▸ TASK OBJECTIVE
Exactly the lines from the one with "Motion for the" through the last line of the listing must be given again.
-- DATA EXTRACT follows --
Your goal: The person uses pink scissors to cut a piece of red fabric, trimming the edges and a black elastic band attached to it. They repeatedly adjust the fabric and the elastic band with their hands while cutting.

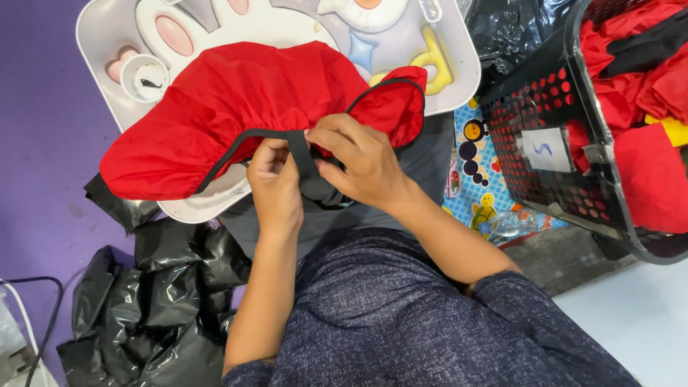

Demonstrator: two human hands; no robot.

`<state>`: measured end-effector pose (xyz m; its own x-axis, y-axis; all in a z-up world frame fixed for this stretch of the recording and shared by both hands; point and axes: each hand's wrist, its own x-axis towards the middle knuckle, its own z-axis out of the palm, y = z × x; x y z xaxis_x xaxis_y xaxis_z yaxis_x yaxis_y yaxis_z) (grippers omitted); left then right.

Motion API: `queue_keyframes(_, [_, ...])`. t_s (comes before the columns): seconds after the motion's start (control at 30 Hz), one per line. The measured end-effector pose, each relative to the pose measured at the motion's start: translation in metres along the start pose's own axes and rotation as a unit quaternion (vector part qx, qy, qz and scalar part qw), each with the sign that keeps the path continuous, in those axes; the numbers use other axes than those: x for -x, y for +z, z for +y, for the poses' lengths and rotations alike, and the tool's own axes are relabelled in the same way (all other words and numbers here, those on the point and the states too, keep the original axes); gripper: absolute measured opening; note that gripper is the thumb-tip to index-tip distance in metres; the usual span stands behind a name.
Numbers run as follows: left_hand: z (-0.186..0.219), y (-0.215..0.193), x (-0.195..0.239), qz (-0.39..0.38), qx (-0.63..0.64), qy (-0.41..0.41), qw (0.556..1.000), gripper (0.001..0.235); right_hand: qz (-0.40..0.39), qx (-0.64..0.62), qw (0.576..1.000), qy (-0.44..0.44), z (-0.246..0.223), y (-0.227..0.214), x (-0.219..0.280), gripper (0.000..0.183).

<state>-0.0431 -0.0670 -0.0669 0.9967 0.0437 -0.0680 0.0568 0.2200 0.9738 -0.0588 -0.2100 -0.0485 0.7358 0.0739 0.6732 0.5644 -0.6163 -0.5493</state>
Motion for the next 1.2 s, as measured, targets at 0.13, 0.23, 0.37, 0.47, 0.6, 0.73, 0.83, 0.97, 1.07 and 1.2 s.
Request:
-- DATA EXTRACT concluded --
▸ WRITTEN RESPONSE
Motion for the next 1.2 s, as measured, targets at 0.13, 0.23, 0.37, 0.47, 0.6, 0.73, 0.83, 0.97, 1.07 and 1.2 s.
Request:

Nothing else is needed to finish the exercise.